Finding those passions and diving in head-first, Devin said, is "what it's all about."
"I think it's pretty sad if football only meant the games you played, the recognition you get from playing a sport," he said. "I think especially when you think about it growing up, I wasn't the best player growing up. I only had one offer coming out of high school. There were other guys in my area that were better and then obviously as you go, as you reach further out, kids get better. I think when you get blessed with an opportunity, it's for a reason. I think the reason is to make a difference off the field.
"As professional athletes, it's sad, but we could say the same things that teachers, parents say to kids and they'll listen more because they'll think what we're saying means more. I think that's a responsibility that's very important. It's something you gotta take seriously. But I think it's also something you have to be proud of to have that opportunity to be a role model to kids who might have a similar background to you. Sometimes worse. You can be an inspiration, give them hope.
"In a situation like this, you can bless them with funds. They don't care about the money, but they'll remember the memories and the fact that a professional football player took the time to invest in them. I hope means more to them as they get older and realize, 'I am important, I can accomplish things that I might not see people doing right outside my window, but I can accomplish things because there are people out there that care and want to invest in me and see me do good things.' "
The McCourtys played Pop Warner for the Valley Cottage Indians in Nyack, New York. They lost in the state championship as 12-year-olds, Devin told reporters earlier this season. "You don’t forget," he said at the time, "any time you play for a championship and you don’t win it." But the memory of playing on that team -- and competing against fellow future NFL players Ray Rice and Tyvon Branch -- remains a strong one.

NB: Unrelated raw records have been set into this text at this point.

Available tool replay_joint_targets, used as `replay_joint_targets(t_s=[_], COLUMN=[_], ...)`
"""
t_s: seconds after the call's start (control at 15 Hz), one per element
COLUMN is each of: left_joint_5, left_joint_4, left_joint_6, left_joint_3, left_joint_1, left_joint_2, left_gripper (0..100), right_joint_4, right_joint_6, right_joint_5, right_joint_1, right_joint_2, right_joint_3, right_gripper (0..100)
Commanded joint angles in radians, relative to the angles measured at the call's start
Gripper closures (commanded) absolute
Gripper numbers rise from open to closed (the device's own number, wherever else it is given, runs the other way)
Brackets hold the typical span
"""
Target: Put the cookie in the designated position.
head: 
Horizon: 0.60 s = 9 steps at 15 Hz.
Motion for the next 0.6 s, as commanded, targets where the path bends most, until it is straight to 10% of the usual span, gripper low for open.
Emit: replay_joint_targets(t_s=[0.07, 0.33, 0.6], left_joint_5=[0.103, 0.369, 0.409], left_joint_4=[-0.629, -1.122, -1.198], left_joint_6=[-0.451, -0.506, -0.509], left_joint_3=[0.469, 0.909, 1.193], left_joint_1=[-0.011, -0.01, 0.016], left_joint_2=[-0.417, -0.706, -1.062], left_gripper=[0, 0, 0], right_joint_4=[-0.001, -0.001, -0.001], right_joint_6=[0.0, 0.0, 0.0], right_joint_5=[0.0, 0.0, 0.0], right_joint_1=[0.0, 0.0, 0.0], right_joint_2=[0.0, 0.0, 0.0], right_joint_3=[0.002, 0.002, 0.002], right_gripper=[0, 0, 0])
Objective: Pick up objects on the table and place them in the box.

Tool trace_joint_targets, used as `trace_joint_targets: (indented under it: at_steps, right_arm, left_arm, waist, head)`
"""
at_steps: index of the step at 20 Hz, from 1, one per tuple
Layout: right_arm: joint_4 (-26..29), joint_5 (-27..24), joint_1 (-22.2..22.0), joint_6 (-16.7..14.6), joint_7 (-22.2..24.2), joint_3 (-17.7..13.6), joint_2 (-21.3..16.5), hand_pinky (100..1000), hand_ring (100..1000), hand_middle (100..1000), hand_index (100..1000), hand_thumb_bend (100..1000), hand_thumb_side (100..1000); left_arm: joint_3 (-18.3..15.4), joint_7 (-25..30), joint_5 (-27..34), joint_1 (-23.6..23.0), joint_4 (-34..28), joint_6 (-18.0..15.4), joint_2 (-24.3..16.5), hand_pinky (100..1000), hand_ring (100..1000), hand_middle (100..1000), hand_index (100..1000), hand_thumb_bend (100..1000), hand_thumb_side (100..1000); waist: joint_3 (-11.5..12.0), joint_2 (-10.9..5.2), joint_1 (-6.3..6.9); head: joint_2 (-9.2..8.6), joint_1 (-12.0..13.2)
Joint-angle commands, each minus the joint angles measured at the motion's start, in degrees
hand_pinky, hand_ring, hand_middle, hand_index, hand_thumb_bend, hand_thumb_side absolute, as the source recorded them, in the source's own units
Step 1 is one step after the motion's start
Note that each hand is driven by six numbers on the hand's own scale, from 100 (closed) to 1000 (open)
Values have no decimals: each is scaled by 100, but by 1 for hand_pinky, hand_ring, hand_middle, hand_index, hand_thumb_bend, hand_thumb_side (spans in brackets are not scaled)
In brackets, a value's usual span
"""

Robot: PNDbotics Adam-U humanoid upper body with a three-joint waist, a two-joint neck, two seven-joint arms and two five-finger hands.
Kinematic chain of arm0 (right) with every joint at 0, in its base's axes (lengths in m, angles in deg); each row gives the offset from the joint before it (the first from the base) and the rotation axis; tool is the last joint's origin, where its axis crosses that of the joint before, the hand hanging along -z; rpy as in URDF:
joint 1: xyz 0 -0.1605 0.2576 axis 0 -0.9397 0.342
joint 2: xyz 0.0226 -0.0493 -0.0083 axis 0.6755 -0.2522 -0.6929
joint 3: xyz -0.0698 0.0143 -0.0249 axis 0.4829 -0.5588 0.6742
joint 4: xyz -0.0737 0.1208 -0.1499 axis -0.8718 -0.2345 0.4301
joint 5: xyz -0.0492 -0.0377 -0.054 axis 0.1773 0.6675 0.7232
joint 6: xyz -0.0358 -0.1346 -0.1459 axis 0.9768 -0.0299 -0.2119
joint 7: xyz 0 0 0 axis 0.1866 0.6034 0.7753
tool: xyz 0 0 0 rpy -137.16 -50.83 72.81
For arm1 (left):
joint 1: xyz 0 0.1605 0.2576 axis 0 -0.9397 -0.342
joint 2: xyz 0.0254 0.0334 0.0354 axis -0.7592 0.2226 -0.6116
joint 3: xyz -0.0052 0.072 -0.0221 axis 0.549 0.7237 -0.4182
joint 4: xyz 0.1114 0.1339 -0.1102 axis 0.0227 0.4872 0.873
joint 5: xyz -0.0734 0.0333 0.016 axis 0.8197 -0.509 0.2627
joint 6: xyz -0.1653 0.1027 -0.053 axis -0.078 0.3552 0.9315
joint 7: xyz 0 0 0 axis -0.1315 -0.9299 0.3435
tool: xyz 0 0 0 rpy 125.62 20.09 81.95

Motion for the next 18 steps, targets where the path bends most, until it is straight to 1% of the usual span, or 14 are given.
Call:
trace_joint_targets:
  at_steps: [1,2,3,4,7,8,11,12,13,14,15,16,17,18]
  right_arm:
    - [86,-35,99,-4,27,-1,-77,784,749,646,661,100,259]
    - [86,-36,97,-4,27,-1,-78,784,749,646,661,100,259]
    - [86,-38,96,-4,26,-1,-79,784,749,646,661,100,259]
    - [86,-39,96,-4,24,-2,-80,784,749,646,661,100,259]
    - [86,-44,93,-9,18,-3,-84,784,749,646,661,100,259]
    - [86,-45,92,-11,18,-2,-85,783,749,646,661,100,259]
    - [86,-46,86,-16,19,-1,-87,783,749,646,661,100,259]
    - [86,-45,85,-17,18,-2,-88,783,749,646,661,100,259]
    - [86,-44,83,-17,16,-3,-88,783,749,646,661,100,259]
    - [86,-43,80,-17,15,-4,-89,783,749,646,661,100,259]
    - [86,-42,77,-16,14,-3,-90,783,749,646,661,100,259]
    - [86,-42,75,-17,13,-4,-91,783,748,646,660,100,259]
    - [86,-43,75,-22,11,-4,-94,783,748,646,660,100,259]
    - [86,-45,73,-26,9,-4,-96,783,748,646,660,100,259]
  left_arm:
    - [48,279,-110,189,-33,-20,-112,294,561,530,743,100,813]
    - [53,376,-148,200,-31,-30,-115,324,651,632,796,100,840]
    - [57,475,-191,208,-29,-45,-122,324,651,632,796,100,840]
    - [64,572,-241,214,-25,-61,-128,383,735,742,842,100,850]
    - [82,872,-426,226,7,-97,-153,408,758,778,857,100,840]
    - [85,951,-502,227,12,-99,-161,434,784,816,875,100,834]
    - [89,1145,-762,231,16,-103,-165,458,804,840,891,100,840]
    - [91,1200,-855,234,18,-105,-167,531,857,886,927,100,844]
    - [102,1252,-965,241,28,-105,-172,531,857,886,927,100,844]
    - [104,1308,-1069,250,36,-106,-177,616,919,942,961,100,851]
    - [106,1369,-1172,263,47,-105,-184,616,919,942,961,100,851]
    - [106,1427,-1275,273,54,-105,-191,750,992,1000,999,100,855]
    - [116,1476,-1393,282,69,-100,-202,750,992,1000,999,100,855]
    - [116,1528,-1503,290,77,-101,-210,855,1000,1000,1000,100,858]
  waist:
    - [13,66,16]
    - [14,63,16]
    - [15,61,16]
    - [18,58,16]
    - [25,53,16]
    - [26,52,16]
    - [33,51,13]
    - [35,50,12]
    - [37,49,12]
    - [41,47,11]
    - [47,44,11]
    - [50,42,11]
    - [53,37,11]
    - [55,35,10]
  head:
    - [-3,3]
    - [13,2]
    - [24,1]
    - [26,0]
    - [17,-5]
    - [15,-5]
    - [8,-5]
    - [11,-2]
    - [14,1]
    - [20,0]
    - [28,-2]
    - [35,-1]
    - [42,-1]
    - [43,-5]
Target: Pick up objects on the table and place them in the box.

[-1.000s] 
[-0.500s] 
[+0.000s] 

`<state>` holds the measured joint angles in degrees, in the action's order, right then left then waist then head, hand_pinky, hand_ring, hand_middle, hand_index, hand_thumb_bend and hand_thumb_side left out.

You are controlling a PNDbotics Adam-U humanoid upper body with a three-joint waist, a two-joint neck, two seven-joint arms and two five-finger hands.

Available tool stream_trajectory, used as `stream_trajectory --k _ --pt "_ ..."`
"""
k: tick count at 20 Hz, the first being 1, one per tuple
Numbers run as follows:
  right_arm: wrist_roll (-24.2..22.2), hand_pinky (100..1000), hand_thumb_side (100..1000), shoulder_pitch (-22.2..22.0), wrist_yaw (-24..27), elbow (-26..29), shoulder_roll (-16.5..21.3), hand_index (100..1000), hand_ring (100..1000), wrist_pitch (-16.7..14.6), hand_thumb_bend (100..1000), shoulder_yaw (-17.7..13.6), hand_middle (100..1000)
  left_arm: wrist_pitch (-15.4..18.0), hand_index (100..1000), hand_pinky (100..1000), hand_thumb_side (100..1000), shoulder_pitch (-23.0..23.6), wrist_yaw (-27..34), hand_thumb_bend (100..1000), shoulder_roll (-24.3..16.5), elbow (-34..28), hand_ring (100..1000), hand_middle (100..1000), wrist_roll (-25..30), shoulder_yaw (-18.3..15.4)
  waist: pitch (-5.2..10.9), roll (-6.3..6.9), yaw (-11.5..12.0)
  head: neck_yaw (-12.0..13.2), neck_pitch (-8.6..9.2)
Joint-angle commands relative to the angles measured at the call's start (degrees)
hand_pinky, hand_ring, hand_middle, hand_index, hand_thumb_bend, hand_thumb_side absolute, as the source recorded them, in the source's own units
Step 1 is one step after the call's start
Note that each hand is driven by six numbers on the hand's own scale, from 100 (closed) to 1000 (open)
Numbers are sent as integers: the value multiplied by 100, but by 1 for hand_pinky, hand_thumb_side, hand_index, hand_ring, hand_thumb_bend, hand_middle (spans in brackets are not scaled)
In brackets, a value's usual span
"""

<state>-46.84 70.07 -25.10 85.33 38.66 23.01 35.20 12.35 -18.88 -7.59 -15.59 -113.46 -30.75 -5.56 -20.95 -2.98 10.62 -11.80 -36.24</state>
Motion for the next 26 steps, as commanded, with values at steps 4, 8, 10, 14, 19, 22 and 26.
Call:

That's part of the reason why the McCourtys wanted to help the Lawrence 10U team. Devin, who tries to inspire Patriots defensive backs immediately before every game with a few words, even recorded a video to be played for the Lawrence players before their first game in Florida.
"I basically told them to go have fun," he said. "That's what it's about. To have the opportunity to go out there and compete for a championship, but compete for a championship with guys that are your friends, guys you enjoy playing with.
"So somewhat [like a Patriots pregame speech]. Just not yelling and screaming."
After beating Northbridge, New Jersey, and Proviso Township, Illinois, in the semifinal earlier this week, the Lawrence 10U team will compete for the national title against Palmetto, Florida, on Saturday at 9:30 a.m.